Input data.
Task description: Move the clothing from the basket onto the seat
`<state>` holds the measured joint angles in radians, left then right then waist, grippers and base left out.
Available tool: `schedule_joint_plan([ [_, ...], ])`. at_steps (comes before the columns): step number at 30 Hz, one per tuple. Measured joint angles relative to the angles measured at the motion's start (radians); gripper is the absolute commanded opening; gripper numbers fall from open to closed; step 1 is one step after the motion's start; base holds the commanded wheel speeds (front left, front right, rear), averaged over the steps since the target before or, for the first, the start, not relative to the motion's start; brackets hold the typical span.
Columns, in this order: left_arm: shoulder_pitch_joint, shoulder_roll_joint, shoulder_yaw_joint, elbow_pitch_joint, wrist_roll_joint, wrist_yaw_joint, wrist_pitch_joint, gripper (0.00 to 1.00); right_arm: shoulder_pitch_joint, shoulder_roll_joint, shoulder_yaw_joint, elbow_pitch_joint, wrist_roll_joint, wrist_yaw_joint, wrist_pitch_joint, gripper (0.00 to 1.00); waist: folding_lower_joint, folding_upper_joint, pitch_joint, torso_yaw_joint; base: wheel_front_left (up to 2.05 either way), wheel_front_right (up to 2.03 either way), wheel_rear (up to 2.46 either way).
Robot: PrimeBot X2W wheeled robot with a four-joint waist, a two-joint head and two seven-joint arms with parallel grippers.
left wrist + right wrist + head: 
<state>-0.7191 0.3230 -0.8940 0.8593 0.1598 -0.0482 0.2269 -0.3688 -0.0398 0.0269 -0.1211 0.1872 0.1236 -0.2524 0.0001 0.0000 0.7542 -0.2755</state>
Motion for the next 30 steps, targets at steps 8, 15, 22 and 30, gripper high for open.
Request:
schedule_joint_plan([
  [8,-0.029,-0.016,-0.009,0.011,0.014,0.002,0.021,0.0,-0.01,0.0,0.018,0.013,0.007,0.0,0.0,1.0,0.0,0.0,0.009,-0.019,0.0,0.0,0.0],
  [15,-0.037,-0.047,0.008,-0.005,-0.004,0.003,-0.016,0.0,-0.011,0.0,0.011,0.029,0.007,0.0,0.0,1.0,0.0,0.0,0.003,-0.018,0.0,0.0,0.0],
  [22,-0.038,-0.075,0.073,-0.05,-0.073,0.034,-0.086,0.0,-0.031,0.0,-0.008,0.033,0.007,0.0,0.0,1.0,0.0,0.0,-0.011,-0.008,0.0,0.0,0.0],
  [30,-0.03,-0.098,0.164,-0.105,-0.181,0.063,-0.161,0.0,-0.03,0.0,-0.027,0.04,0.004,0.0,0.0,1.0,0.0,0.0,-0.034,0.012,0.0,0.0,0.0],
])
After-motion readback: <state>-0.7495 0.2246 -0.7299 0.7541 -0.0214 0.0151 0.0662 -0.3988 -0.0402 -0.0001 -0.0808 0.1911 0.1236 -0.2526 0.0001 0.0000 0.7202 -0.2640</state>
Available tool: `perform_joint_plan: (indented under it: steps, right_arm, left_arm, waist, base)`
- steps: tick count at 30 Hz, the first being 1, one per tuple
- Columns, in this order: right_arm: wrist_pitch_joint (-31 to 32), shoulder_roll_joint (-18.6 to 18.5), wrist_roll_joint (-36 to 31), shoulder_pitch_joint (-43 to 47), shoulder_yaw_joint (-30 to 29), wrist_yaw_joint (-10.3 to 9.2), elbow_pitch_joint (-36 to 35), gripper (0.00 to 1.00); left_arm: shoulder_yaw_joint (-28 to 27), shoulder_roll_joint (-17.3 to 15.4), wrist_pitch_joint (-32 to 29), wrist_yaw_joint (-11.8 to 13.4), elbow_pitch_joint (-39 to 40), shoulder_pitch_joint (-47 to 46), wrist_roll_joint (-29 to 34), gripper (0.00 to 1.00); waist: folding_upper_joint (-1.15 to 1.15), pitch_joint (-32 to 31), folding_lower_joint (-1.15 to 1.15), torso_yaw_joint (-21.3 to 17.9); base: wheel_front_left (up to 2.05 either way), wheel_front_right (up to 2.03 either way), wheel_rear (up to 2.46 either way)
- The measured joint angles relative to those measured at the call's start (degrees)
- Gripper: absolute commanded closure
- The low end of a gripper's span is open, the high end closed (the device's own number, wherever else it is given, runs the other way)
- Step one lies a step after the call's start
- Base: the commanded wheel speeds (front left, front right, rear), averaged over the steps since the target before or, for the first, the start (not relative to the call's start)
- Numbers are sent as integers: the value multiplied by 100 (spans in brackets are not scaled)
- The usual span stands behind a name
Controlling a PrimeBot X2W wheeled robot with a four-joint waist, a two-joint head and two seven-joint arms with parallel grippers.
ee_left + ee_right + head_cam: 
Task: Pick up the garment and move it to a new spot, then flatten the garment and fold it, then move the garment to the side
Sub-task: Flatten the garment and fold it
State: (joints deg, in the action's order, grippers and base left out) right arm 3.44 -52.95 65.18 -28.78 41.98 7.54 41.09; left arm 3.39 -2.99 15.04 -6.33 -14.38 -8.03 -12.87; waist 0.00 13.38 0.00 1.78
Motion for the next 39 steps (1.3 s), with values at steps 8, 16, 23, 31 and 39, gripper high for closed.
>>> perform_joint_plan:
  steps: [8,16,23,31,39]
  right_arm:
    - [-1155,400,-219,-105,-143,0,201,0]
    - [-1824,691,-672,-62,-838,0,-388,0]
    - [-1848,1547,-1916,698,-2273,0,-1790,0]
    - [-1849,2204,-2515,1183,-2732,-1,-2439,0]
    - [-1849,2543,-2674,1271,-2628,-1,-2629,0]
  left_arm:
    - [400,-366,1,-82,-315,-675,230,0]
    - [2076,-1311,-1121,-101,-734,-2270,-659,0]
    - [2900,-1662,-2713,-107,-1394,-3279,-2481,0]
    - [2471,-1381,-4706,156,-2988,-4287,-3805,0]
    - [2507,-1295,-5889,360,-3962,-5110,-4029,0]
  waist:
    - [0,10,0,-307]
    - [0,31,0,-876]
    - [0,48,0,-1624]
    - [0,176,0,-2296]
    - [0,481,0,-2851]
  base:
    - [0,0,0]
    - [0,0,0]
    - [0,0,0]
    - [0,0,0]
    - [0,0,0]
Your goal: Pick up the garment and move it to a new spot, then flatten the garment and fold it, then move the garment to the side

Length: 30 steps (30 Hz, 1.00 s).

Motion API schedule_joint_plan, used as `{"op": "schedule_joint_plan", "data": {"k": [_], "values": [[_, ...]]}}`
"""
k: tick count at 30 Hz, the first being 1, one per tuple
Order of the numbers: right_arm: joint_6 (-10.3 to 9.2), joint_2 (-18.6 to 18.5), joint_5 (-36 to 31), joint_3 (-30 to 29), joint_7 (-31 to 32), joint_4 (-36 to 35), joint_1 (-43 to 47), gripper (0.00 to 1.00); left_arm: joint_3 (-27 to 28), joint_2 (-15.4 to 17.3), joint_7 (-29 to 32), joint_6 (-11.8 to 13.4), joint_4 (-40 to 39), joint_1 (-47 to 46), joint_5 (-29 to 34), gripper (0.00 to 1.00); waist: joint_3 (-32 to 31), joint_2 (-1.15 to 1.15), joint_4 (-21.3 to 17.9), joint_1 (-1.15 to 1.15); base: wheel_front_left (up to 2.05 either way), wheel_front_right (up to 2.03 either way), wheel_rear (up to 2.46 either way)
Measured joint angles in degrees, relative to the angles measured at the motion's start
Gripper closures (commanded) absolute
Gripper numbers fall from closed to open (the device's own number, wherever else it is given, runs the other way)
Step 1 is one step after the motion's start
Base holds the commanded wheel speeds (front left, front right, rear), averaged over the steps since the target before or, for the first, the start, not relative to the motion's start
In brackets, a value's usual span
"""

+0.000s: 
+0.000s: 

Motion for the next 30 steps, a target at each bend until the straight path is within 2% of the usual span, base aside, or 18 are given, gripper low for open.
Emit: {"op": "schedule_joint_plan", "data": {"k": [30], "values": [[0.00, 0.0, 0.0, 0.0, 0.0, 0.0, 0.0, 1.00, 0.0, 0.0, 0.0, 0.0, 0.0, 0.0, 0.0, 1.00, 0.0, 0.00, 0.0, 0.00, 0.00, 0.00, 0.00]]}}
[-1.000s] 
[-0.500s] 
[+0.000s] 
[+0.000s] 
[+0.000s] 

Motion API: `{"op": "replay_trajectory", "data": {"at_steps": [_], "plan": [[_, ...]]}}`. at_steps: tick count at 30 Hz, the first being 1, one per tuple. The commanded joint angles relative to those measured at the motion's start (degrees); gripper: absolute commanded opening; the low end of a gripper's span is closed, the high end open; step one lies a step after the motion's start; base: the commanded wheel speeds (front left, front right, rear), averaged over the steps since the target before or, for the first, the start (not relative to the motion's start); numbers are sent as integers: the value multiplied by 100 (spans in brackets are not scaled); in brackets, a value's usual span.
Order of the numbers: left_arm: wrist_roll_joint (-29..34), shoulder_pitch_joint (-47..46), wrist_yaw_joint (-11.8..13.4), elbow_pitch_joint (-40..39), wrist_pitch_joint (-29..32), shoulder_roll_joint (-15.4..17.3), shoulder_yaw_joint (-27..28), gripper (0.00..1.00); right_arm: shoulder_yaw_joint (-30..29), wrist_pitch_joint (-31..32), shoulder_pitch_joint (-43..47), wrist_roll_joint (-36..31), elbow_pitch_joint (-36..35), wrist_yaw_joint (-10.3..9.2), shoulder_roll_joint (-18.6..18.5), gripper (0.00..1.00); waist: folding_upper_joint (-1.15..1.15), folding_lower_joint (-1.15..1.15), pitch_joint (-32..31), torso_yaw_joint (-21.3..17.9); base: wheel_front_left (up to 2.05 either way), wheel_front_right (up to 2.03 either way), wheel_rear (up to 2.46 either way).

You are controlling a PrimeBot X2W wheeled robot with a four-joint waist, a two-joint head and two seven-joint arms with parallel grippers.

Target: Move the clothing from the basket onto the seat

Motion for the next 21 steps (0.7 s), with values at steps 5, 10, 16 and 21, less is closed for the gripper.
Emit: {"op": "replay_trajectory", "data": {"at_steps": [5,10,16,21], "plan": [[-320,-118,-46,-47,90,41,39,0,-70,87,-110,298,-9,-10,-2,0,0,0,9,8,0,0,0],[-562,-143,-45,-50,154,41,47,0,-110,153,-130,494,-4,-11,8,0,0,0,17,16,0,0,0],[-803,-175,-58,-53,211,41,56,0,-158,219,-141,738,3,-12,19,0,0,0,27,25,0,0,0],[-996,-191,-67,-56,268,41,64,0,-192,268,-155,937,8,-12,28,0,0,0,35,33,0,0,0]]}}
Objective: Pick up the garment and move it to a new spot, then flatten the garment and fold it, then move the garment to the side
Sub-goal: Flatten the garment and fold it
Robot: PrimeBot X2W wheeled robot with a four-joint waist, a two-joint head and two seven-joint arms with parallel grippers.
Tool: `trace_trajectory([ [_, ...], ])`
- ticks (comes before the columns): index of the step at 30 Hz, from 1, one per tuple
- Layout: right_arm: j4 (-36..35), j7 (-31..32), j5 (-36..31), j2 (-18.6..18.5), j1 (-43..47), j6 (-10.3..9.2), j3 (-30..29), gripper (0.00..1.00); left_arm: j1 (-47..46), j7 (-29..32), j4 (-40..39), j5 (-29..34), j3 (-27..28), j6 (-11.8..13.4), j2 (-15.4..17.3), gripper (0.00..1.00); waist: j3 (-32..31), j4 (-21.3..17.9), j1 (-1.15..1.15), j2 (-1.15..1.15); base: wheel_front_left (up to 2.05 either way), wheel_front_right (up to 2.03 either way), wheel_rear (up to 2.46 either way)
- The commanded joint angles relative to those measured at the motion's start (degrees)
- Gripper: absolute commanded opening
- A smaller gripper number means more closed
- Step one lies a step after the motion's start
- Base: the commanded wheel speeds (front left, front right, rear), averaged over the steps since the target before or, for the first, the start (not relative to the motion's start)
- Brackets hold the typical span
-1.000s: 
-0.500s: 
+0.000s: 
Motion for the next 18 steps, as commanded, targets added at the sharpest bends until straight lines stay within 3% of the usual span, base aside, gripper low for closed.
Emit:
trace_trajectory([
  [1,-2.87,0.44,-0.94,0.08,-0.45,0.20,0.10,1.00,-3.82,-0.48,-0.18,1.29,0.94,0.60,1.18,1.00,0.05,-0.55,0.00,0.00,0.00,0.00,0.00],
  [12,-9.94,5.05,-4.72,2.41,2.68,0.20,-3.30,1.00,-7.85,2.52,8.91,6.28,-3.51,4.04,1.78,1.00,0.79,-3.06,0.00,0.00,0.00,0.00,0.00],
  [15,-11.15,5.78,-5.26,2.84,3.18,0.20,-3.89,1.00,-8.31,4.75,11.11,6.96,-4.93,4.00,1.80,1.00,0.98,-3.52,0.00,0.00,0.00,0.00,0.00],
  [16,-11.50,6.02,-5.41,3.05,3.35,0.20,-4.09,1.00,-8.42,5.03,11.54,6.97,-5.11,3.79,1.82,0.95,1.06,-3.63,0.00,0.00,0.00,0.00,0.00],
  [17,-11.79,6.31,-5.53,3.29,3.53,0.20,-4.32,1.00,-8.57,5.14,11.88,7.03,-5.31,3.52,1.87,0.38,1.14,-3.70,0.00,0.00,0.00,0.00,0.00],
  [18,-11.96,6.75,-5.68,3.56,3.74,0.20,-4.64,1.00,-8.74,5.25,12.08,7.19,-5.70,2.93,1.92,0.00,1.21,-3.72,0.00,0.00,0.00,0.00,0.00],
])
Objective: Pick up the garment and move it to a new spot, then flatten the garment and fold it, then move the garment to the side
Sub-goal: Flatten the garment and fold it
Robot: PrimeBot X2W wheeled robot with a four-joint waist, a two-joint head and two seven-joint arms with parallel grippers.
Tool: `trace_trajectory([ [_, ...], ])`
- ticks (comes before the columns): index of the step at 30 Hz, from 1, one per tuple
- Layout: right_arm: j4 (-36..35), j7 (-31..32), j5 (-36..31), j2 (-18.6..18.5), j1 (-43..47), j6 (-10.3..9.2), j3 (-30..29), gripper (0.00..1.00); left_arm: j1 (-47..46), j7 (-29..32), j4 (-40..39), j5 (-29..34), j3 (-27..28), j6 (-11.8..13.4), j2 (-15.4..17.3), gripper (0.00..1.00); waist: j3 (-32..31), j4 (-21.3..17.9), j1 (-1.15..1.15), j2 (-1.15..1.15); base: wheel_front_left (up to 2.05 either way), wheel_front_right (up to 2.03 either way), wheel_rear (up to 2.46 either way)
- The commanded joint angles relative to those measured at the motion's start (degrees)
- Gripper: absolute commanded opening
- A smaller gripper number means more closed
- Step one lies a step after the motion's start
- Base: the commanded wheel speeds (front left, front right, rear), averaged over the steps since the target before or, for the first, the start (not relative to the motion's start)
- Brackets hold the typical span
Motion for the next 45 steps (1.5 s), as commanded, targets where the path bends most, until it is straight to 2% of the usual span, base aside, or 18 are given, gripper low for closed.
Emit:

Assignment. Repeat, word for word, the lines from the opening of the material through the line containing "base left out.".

Result for this task.
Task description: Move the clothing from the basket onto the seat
`<state>` holds the measured joint angles in radians, left then right then waist, grippers and base left out.

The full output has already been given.